During a tax hearing before the start of the regular meeting, City Administrator Travis Dierker said assessed valuations of personal property went down and real-estate increased this year.
He said the consumer price index (CPI) increased to 2.1 percent.
In order to maintain the same amount of revenue, Dierker said calculations indicate maintaining the same tax levy rate.
The board voted 4-0 to keep the tax levy the same at a rate of $0.5491 per $100 of assessed valuation for the general fund and $.1714 per $100 of assessed valuation for the park fund.
The estimated amount of tax revenue for the general fund is $315,061 and $98,345 for the park fund, according to a public hearing document.
This year’s total assessed valuation including personal property and real estate is $57,377,749.
There were no comments made by residents during the public hearing.
The St.
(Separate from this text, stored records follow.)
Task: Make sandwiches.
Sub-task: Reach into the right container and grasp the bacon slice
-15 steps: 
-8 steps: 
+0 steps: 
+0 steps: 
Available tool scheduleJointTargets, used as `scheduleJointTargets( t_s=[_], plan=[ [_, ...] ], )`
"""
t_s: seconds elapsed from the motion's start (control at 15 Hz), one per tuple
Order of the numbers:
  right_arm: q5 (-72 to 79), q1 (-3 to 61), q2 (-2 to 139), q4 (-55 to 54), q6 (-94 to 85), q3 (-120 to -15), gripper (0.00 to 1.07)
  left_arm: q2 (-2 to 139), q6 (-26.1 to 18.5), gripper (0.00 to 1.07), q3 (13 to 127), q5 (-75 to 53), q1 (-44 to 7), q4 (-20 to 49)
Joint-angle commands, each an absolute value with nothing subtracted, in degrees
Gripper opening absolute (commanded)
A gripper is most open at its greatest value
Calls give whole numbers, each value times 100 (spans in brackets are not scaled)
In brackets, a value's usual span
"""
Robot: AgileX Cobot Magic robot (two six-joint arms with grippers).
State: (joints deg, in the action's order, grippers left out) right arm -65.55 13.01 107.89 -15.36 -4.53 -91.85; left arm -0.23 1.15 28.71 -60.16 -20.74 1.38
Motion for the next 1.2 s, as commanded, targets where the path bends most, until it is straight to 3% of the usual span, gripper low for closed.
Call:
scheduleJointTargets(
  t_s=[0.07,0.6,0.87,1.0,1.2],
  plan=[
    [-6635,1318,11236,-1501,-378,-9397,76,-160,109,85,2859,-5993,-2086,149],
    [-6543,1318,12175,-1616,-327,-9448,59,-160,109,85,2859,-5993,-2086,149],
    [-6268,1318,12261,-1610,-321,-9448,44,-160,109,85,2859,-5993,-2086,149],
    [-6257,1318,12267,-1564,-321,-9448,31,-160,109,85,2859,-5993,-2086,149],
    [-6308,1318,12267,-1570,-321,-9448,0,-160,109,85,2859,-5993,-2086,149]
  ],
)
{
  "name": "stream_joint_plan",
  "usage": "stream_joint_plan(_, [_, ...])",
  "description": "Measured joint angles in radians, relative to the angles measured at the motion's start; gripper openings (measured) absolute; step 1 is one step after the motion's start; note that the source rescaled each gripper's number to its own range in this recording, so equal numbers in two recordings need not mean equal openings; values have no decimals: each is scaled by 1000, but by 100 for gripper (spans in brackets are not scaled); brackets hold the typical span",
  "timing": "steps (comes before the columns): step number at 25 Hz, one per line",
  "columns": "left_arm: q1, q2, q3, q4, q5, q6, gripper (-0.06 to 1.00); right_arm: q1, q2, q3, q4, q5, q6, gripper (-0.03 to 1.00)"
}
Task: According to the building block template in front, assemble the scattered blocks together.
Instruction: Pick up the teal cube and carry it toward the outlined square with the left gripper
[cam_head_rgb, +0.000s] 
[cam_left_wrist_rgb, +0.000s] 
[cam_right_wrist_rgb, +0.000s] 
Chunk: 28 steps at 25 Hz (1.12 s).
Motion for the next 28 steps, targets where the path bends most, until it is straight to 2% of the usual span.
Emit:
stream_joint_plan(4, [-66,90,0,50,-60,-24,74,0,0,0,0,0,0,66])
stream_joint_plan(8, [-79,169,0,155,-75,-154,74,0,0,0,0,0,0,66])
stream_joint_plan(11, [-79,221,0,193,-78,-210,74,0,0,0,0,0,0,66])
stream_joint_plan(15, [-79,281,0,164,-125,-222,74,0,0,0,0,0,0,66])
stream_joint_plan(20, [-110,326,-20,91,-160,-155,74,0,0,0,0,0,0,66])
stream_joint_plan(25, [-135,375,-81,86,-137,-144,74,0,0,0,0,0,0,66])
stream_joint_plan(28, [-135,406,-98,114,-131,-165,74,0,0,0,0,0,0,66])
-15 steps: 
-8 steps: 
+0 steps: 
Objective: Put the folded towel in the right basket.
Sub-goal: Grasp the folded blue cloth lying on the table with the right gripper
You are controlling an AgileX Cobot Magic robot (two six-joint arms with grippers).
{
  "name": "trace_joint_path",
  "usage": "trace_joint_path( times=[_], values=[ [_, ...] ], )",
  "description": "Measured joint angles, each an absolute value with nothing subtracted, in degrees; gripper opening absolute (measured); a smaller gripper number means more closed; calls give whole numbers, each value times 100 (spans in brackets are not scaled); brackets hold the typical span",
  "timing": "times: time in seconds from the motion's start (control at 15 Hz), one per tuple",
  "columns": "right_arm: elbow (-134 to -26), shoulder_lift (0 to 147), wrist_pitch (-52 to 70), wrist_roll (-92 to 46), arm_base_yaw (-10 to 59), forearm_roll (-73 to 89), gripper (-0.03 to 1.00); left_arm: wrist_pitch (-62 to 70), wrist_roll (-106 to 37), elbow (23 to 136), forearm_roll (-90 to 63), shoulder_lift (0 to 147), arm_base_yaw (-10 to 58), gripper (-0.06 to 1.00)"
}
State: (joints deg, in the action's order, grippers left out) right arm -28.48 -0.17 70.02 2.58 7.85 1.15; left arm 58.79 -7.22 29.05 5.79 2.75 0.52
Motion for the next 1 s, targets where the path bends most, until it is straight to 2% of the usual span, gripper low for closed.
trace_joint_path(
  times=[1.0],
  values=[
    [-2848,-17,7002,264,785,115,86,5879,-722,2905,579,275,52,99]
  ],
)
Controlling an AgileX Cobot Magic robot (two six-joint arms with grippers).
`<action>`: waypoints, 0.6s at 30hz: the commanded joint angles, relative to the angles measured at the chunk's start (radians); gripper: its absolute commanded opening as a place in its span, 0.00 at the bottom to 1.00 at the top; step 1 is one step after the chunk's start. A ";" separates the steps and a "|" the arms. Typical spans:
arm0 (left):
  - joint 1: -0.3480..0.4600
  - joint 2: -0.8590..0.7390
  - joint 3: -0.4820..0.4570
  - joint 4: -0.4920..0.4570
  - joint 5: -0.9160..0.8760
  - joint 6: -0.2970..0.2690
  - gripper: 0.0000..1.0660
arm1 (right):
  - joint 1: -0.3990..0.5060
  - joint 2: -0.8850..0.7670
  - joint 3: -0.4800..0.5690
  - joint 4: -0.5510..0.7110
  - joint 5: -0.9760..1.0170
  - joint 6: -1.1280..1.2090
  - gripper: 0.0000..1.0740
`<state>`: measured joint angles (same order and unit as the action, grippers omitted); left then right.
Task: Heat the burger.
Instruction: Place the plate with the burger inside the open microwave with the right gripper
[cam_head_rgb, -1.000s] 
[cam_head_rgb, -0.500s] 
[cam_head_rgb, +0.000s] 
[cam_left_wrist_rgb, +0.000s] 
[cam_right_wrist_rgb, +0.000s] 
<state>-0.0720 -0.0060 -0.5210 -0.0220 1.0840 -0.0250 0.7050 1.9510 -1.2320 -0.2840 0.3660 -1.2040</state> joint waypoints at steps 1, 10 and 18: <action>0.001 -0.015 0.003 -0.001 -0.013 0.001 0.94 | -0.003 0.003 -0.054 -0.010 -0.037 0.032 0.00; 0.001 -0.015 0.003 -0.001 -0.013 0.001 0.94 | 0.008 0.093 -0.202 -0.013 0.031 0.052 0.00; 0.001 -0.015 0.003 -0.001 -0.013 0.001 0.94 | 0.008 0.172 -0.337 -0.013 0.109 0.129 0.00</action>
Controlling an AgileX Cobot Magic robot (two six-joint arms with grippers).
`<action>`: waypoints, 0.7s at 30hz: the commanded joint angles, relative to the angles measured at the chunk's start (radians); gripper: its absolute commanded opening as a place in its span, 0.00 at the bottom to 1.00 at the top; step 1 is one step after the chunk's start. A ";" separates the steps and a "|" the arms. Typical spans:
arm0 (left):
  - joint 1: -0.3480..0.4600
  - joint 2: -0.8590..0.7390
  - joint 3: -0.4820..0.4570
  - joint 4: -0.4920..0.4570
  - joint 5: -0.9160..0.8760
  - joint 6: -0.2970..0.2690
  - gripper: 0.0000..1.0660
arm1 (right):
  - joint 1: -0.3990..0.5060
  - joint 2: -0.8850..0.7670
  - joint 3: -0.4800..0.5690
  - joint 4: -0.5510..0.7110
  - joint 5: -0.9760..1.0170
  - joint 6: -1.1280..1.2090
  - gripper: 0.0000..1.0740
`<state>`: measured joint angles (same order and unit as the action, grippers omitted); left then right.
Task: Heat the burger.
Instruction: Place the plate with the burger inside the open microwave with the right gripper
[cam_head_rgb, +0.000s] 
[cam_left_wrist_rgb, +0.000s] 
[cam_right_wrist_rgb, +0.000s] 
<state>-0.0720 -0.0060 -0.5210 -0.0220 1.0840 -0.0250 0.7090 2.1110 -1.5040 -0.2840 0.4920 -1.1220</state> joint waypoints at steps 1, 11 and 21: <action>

Clair R-XIII School Board set its tax levy for the 2017-18 school year during a special meeting Aug. 24.
The board voted 7-0 in favor of keeping the tax rate the same as last year — at $3.82 per $100 of assessed valuation.
Superintendent Kyle Kruse said the district can collect as much revenue as last year for new and existing properties.
Kruse said the consumer price index this year is at “2.1 percent and our assessed valuation on the existing property went up right at 2 percent, which lets us keep the tax rates exactly as they are.”
The total assessed valuation this year is $144,116,887, according to the notice of aggregate valuation.
A $3.20 operating levy generates $4,611,740 if all tax bills are paid, according to Kruse.
“We estimate a collection rate of 93 percent, so will actually receive about $4,288,918,” he said. “This money is used to pay salaries, buy books, pay bills, etc.”
The superintendent added that 62 cents for debt service generates $893,525 if all tax bills are paid.
“We estimate a collection rate of 93 percent, so should actually receive about $830,978,” he said. “This money is used to pay back bonds that were approved to do previous building projects (in 2002).”